Amartya Sen: "La povertà rende schiavi"

Il Nobel a Trento: i governi non fanno abbastanza contro la disoccupazione


Ubaldo Cordellini


TRENTO. «Senza una crescita sostenuta non si riduce il debito». E' appena arrivato in treno, Amartya Sen, il premio Nobel per l'economia 1998, e già snocciola la sua ricetta. Per lui «i livelli di disoccupazione in Europa sono intollerabili» e la «povertà è mancanza di libertà». Prima di tenere la lectio magistralis al Teatro Sociale, si ferma a parlare con i giornalisti.
L'incontro si tiene alla Federazione della Cooperazione, che ha voluto e organizzato l'evento per poi inserirlo all'interno del programma del Festival dell'Economia. Amartya Sen, con il suo sorriso timido, ha incontrato anche i cooperatori trentini nella sala don Guetti. Le sue ricette sono chiare e si basano sul fatto che senza crescita non si esce dalla crisi.

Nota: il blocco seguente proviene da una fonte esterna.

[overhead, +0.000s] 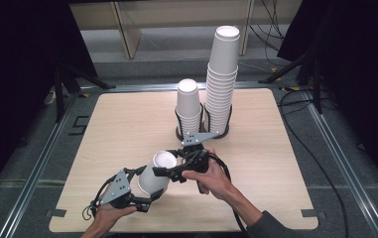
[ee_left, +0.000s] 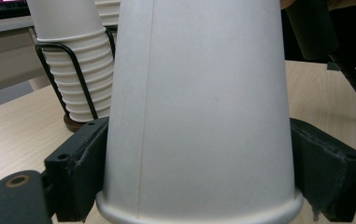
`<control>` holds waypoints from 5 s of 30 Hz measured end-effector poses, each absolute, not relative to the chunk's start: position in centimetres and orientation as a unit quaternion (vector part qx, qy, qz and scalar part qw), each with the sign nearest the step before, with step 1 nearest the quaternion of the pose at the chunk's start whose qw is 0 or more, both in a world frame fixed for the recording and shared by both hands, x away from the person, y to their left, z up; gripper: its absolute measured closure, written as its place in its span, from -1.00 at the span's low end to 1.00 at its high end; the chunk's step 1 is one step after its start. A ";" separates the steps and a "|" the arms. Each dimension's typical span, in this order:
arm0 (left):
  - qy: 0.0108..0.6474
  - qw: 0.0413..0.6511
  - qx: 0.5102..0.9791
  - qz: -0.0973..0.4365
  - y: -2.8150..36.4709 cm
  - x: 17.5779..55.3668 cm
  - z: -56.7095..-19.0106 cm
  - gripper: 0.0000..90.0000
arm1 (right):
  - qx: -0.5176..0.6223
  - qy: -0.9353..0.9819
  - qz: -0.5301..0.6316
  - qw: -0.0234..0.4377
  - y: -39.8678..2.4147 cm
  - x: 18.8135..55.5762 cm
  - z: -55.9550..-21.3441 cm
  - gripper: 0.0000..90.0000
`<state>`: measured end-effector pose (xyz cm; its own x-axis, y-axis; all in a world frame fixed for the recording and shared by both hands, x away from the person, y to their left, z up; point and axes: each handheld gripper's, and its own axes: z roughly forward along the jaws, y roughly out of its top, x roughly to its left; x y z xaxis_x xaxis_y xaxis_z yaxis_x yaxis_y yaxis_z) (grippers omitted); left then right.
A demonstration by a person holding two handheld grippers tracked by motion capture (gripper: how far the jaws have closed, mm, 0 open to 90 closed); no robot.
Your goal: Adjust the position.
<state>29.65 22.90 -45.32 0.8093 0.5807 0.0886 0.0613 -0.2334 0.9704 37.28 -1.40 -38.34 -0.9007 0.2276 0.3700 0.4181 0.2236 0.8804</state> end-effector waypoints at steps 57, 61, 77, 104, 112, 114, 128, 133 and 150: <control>0.213 0.588 0.757 0.187 23.2 29.9 -45.4 -0.88 | -0.195 -0.804 -0.542 0.149 -2.7 38.6 -38.9 -0.45; 0.217 0.609 0.740 0.187 23.0 29.9 -45.5 -0.92 | -0.198 -0.787 -0.558 0.171 -2.9 38.7 -38.9 -0.45; 0.196 0.561 0.777 0.207 22.9 29.7 -45.0 -0.72 | -0.178 -0.807 -0.544 0.142 -2.8 38.5 -38.8 -0.46; 0.152 0.508 0.817 0.228 22.3 29.1 -45.0 -0.73 | -0.126 -0.877 -0.451 0.109 -1.5 37.5 -39.1 -0.51; 0.147 0.526 0.807 0.226 22.4 29.3 -45.1 -0.82 | -0.118 -0.868 -0.466 0.122 -1.8 37.7 -38.8 -0.48; 0.149 0.524 0.807 0.225 22.6 29.2 -44.9 -0.85 | -0.116 -0.865 -0.473 0.119 -1.9 37.8 -38.8 -0.47; 0.191 0.637 0.726 0.174 23.6 29.4 -44.6 -0.88 | -0.133 -0.813 -0.540 0.174 -3.6 38.9 -38.6 -0.46; 0.196 0.648 0.716 0.169 23.7 29.5 -44.6 -0.88 | -0.139 -0.803 -0.548 0.187 -3.9 39.1 -38.6 -0.46; 0.197 0.664 0.701 0.170 23.1 29.3 -44.7 -1.00 | -0.136 -0.774 -0.580 0.215 -4.3 39.4 -38.5 -0.46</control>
<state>29.35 23.08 -44.68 0.8644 0.5022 -0.0226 0.0493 -0.0401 0.9980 39.37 -4.28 -38.46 -0.8703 -0.0396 0.4909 0.4600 0.2905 0.8390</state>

Sen ha anche ricordato con nostalgia la sua prima visita a Trento, nell'ormai lontanissimo 1954, quando era ancora uno studente innamorato della pittura rinascimentale italiana.
Professor Sen, cosa devono fare i governi per ridurre il debito?
Per ridurre il debito bisogna avere una crescita elevata. Con la finanza il problema non si risolve.
L'Italia è tra i paesi europei che crescono di meno. Cosa si deve fare per crescere?
Io non conosco il vostro paese abbastanza bene per dare ricette. Quello che posso dire è che dopo la seconda guerra mondiale la crisi è stata superata grazie a una forte crescita economia. Anche nel 1992 il presidente americano Bill Clinton è riuscito a superare una grave crisi di debito grazie a una crescita impetuosa. Del resto, la povertà è la negazione della libertà, rende impossibile vivere in modo dignitoso.
Professore, perché i paesi emergenti sono usciti meglio di Europa e Stati Uniti dalla crisi?
Cina, India, Brasile, ma anche Sudafrica, sono usciti meglio dalla crisi perché non hanno fatto le scelte sbagliate dei paesi occidentali. Hanno basato la loro economia sul manifatturiero, sulla produzione e non sulla finanza.
Il Trentino è una piccola terra, secondo lei potrà resistere alla globalizzazione?
Certo. Questa è una regione che ha una tradizione cooperativa molto peculiare che la rende molto forte. La prima volta che sono venuto a Trento era il 1954. Ero ancora studente a Cambridge e avevo una grande passione per la pittura rinascimentale italiana. Trento è stata l'ultima tappa del mio viaggio in Italia. Ci sono stato due giorni dormivo in un ostello della gioventù in collina che non ci sarà neanche più. Ho parlato con molte persone e ho conosciuto il vostro sistema cooperativo. Devo dire che è stato un soggiorno che mi ha arricchito.
Professore quali sono le politiche anticrisi migliori?
Ci sono tante cose da fare. La ragione principale della crisi sta nell'eccesso di deregulation che avrebbe richiesto misure più radicali. Si può fare molto di più. Non si è fatto abbastanza per l'occupazione.
E come si combatte la disoccupazione?
La disoccupazione in Europa è un problema da molto tempo. Paesi come l'Italia, ma anche come la Spagna, hanno raggiunto tassi del 20 o 30 per cento. E' inaccettabile la tolleranza nei confronti della disoccupazione. Purtroppo con la crisi anche gli Stati Uniti hanno iniziato ad avere livelli molto alti di disoccupazione. Questo stato di cose andrebbe combattuto duramente, ma invece non si fa molto. Alla luce di quanto ho letto, in Italia c'è stata una flessione del dibattito su questo tema. Però, sta a noi risolvere le cose.
Con la globalizzazione le differenze tra ricchi e poveri aumentano?
Non penso che il tasso di disuguaglianza aumenti, però la differenza tra ricchi e poveri è lo stesso intollerabile. Dobbiamo cambiare completamente ottica, non si possono perseguire le stesse politiche. Purtroppo, invece, dobbiamo constatare che la politica non si occupa di ineguaglianza. Eppure la libertà personale è strettamente collegata alla possibilità di scegliere e, quindi, all'autonomia economica. Gli stati si devono impegnare di più su questo fronte e sul fronte dell'occupazione per uscire dalla crisi.